Ree sees her work as a mental health coach in the same way. She says the best surprise is when you start to lift some people, including teenagers, they end up helping themselves.

Ree is one of the first graduates of Prekure’s Advanced Certificate in Mental Health. She’s added it to her qualifications because she saw a gap in her coaching toolkit to deal with the Mums and Dads and their children, as well as individuals she comes across every day, who are dealing with metal health issues.

“I believe if we help people early, they will not have to go on the lengthy wait lists to see specialists, like psychologists and psychiatrists,” Ree says. “And their GP may not even have to prescribe drugs…”
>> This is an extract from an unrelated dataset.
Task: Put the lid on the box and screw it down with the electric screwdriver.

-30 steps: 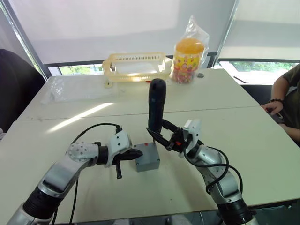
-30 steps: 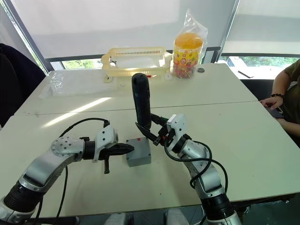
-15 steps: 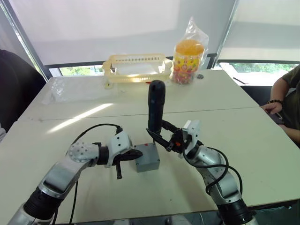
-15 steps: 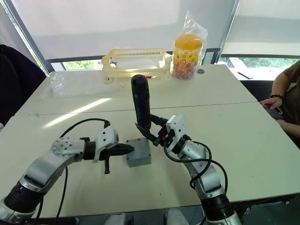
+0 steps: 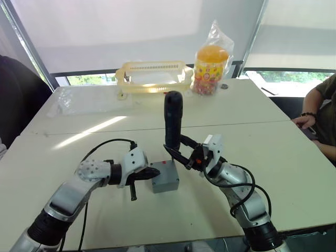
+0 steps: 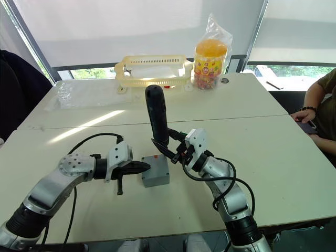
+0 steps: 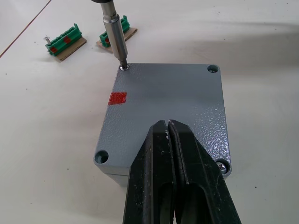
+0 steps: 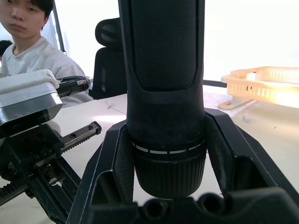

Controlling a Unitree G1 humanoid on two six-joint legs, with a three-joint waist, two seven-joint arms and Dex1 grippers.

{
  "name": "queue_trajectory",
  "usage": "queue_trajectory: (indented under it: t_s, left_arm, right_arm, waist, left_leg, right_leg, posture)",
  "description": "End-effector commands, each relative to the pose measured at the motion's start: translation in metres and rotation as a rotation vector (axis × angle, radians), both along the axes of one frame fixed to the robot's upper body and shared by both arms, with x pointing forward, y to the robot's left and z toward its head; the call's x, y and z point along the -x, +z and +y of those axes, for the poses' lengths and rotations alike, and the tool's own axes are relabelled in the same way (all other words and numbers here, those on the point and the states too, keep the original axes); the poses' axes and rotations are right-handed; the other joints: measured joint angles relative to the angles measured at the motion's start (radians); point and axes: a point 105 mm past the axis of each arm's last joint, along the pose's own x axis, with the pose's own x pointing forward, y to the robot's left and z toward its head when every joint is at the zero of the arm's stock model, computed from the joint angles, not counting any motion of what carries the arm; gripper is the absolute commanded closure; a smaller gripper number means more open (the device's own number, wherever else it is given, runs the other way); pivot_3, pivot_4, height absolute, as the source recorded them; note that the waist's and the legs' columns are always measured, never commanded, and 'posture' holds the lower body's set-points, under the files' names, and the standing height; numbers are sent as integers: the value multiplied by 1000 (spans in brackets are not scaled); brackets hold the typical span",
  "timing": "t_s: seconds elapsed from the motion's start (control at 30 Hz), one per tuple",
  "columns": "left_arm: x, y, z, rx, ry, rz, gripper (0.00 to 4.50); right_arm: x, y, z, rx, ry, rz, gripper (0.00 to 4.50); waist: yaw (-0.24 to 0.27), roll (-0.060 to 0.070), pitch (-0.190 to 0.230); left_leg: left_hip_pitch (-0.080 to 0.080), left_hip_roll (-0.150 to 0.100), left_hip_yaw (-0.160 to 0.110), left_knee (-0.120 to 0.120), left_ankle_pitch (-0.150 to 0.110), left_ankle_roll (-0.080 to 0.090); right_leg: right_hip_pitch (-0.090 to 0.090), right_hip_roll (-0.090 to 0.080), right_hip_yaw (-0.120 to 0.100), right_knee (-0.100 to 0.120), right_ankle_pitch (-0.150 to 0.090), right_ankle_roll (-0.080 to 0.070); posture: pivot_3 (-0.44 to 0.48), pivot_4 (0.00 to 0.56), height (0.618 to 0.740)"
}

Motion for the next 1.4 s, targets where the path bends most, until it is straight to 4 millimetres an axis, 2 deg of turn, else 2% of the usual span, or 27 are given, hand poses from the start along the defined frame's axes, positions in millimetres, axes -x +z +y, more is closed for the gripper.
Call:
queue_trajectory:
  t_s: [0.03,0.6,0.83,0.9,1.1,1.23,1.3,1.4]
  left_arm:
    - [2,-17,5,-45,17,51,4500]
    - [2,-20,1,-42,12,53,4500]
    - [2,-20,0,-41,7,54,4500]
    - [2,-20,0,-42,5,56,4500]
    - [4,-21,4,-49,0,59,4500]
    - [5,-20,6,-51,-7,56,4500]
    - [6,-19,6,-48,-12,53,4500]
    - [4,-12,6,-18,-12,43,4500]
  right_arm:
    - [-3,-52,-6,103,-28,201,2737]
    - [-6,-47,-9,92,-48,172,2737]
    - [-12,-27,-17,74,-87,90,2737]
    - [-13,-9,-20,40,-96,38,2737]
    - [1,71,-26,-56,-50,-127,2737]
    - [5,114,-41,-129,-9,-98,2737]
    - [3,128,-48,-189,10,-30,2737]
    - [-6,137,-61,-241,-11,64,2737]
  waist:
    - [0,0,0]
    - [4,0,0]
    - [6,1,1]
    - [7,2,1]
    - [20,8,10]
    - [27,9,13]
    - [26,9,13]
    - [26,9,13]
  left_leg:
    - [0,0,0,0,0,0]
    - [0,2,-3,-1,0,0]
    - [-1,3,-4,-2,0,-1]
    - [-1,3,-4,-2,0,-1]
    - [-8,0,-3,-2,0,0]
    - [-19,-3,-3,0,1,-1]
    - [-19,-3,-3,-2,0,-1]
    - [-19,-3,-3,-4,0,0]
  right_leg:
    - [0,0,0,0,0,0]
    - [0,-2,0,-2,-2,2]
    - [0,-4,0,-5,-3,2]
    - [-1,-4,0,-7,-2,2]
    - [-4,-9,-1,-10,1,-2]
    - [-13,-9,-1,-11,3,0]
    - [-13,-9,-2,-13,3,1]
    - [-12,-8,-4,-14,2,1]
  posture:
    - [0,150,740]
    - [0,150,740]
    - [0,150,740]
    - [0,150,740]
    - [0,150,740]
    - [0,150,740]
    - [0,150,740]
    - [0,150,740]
As Julia Rucklidge, professor of clinical psychology at the University of Canterbury, told the Prekure graduates, there is a wide mental health treatment gap in New Zealand and Australia.

“That treatment gap is wide,’ she says. “You generally have to be in the severe range to get into the public health system. People in the mild, or even moderate, range are too often turned away.
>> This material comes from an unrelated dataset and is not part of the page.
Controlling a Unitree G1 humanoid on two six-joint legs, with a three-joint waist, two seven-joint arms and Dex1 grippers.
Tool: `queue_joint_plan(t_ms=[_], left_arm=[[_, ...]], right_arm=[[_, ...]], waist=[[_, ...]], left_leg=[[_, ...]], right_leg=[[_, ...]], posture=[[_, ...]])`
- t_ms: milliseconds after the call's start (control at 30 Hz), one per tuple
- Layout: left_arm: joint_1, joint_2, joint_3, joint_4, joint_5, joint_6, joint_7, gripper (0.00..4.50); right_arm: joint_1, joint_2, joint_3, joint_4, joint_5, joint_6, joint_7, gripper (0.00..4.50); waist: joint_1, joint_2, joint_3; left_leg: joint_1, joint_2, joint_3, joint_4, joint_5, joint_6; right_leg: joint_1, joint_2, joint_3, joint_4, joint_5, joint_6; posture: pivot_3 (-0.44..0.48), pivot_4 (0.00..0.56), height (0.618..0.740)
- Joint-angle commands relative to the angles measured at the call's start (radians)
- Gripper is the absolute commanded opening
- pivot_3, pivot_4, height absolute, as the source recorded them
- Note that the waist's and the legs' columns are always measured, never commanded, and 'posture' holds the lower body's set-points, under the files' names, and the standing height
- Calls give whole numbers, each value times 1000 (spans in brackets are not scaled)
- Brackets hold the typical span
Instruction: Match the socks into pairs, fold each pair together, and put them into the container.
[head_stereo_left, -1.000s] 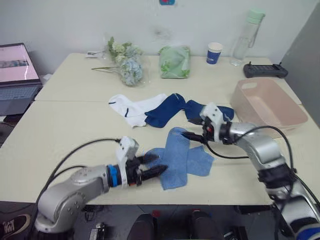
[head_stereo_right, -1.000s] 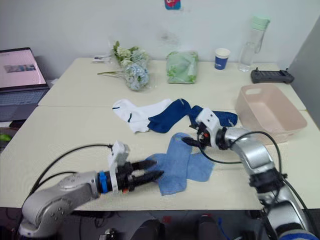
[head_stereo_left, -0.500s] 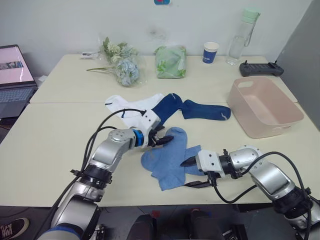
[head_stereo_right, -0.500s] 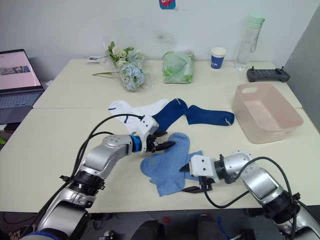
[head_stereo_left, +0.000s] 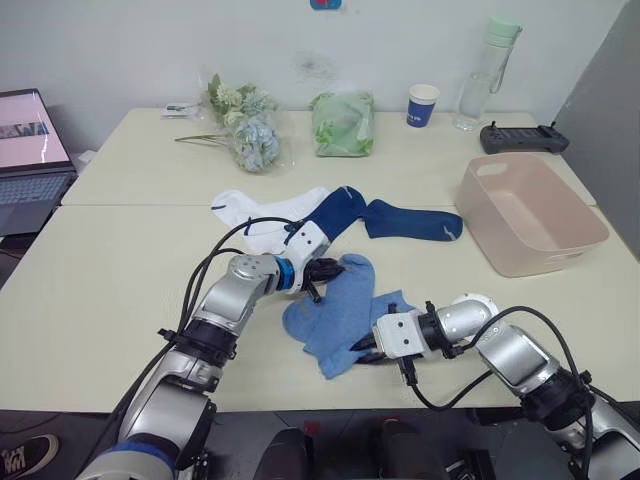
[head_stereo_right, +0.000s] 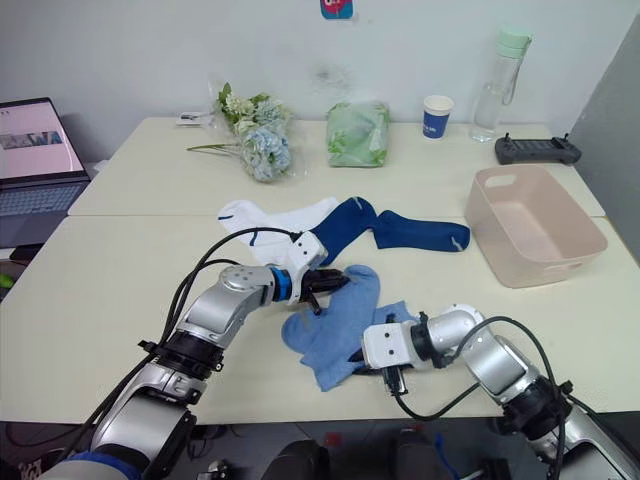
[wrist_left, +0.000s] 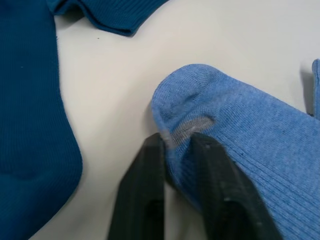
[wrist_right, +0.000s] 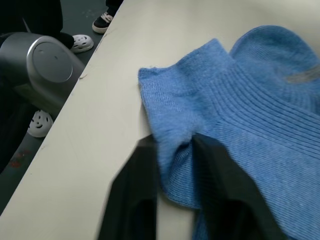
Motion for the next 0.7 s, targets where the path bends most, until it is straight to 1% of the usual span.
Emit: queue_joint_plan(t_ms=[33,200,300,400,467,533,600,700], left_arm=[[17,4,51,-57,-12,18,13,0],[70,24,126,-157,-41,64,38,0],[139,47,185,-279,-83,122,49,0],[204,40,260,-423,-155,202,91,0],[281,23,325,-569,-225,287,147,0],[366,20,354,-694,-254,347,194,0],[423,14,368,-763,-266,379,237,0],[499,-28,376,-829,-288,397,302,0]], right_arm=[[-9,-23,-63,-50,42,6,15,24],[5,-71,-112,-119,79,29,33,24],[2,-91,-145,-154,95,42,26,24],[-6,-125,-169,-133,82,-8,40,24],[-25,-157,-179,-53,44,-90,48,24],[-56,-178,-176,53,0,-176,50,24],[-89,-164,-176,135,-8,-242,46,24],[-137,-117,-163,231,10,-299,75,24]], waist=[[0,0,0],[0,0,0],[-2,0,0],[0,0,0],[0,0,0],[0,0,0],[-2,0,0],[-2,0,0]], left_leg=[[0,0,0,0,0,0],[0,0,0,0,0,0],[0,1,0,0,0,0],[0,1,-1,0,0,0],[0,1,0,0,0,0],[0,1,0,0,0,0],[1,1,1,0,0,0],[1,1,1,0,0,0]], right_leg=[[0,0,0,0,0,0],[0,0,0,0,0,0],[0,-1,1,0,0,0],[0,-1,0,0,0,0],[0,-1,1,0,0,0],[0,-2,1,0,0,0],[0,-2,2,0,0,0],[0,-2,1,1,0,0]], posture=[[0,150,740],[0,150,740],[0,150,740],[0,150,740],[0,150,740],[0,150,740],[0,150,740],[0,150,740]])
“I hear stories about kids that not being ‘suicidal enough’ to get into services. There is absolutely a lack of professionals to adequately address the mental health issues that are present here.”
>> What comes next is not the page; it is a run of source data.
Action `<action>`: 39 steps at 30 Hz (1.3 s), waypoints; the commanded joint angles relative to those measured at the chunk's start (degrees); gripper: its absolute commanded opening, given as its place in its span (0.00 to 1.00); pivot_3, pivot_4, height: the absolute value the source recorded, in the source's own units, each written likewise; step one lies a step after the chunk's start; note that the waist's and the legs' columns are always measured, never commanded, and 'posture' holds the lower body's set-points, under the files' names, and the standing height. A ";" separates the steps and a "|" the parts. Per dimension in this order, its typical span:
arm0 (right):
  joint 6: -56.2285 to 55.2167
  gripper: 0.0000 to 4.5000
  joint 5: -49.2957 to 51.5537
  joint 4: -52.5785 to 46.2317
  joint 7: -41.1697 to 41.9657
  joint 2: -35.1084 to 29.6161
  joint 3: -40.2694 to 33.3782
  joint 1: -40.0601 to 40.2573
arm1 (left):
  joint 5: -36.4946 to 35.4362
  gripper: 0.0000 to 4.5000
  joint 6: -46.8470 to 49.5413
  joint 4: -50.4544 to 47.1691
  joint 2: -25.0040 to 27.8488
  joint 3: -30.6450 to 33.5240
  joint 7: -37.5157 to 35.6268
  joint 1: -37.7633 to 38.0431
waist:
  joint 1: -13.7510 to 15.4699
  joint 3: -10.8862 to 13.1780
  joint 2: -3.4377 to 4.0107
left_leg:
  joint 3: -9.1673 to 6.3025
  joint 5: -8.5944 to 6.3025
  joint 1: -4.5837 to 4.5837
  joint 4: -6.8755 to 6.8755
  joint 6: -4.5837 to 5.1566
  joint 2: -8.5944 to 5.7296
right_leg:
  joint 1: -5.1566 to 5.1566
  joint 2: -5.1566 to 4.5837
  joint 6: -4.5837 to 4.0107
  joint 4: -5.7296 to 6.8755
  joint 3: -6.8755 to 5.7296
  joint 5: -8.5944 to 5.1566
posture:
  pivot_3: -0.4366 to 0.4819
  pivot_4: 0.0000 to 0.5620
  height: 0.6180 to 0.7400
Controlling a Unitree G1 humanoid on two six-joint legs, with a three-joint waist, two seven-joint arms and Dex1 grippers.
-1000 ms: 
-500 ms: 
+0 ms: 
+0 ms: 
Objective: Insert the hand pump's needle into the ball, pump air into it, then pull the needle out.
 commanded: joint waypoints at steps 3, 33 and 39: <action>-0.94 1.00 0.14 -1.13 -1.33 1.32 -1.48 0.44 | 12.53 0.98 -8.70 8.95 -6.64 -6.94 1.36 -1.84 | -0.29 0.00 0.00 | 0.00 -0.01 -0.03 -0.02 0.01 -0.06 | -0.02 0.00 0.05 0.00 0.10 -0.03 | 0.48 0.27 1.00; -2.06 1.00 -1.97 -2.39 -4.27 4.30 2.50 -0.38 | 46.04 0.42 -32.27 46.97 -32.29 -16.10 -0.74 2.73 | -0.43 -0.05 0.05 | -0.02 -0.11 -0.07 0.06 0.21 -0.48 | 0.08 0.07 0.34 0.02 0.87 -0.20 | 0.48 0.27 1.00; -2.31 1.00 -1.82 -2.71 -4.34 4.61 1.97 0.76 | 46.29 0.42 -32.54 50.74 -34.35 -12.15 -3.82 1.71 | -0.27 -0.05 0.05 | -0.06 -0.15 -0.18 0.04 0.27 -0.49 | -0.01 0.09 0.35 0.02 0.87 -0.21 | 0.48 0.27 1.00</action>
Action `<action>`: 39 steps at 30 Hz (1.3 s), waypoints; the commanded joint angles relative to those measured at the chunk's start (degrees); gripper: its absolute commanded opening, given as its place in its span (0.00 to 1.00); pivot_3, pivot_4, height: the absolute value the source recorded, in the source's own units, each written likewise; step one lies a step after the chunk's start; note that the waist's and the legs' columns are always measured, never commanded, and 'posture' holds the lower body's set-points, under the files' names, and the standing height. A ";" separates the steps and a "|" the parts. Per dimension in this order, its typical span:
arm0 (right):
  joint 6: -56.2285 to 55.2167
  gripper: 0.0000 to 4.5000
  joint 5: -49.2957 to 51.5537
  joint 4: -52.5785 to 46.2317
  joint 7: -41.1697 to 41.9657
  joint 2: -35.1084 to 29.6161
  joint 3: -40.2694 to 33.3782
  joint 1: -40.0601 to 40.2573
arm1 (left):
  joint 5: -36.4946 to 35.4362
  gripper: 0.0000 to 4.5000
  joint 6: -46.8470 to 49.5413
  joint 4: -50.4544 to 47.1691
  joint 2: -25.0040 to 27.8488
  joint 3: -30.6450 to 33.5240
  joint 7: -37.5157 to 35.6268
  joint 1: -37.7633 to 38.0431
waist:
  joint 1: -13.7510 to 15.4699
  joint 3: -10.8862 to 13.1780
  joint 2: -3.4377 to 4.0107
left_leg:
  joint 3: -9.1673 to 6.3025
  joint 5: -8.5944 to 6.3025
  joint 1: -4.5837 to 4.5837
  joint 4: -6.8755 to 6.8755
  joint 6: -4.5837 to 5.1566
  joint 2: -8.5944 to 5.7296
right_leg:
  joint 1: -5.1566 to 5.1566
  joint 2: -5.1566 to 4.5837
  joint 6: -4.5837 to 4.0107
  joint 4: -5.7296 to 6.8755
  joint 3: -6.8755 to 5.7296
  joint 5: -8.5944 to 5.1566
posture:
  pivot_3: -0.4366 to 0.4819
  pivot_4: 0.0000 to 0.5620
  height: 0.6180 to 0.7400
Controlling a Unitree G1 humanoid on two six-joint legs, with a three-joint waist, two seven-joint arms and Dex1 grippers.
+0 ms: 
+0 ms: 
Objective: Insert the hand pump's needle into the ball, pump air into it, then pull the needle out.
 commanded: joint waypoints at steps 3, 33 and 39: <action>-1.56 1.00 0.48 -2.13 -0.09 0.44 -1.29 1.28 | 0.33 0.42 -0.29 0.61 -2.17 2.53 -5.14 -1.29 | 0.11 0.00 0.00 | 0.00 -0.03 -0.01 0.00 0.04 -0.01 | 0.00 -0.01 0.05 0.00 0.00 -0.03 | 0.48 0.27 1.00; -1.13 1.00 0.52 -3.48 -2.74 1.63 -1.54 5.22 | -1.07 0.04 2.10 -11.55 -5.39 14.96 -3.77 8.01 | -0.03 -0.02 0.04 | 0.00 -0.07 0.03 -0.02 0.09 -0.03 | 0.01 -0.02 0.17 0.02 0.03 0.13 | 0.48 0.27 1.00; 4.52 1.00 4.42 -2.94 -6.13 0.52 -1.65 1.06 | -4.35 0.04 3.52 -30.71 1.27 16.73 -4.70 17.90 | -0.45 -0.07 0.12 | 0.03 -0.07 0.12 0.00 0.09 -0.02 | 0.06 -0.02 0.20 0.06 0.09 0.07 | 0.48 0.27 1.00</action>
Professor Rucklidge, who is a mental health and nutrition researcher and co-author of ‘The Better Brain’ book, is a Prekure mental health faculty member along with Professor Grant Schofield, psychologist Sophia Dawson, Dr Catherine Crofts, Dr Ed Timings, Sonya English, Josh Darby, Paul Taylor and Lisa Burch.

Together they help deliver the university level, internationally endorsed, short course advanced certificate in mental health. It is part of Prekure’s stable of courses including health coaching that deliver lifestyle medicine and encourage early intervention.

Ree says the training has helped her shape her approach to coaching people that she has developed over the past 20 years.

“I show them that there is a mental health fitness continuum. They are somewhere on that continuum – just as they are with their physical fitness – but they can do things to improve. It is not counselling – it is about coaching and showing them skills to improve.

“It’s remarkable that once they see it in that way, that some people start to identify things that they can do like returning to a sport, or a hobby, or eating better, that will help them. I am there to encourage them.”

Ree says it’s never too late, no matter the person’s age as the brain is neuroplastic. She works with adults suffering from anxiety, stress, burnout, or are over-whelmed with life. Some lean on alcohol or substances as a crutch.

“There is a range of tools to use. It can start with a simple walk on the beach with them… it is about helping them maintain changes and being accountable to themselves. “

Ree reckons teenagers are over-loaded these days and electronics have not helped. Her first tip to parents is to get their teenagers to slow down and to eat good nutrient rich food.

Professor Rucklidge’s research has shown that what we eat effects the brain and can help with anxiety, depression and even ADHD.

Now Ree has her extra tool, she is joining “TeamYou” with Sigrid Christiansen and five other PreKure health coaches to cover Northland through to Taupo. But she says with clients already in Australia and Canada, there is no reason as to why they can’t take their practise to the world.

“There is a mental health treatment gap everywhere. COVID has made the need even greater.

“If we can help some people, just like the boy and the starfish, it’s worth it.”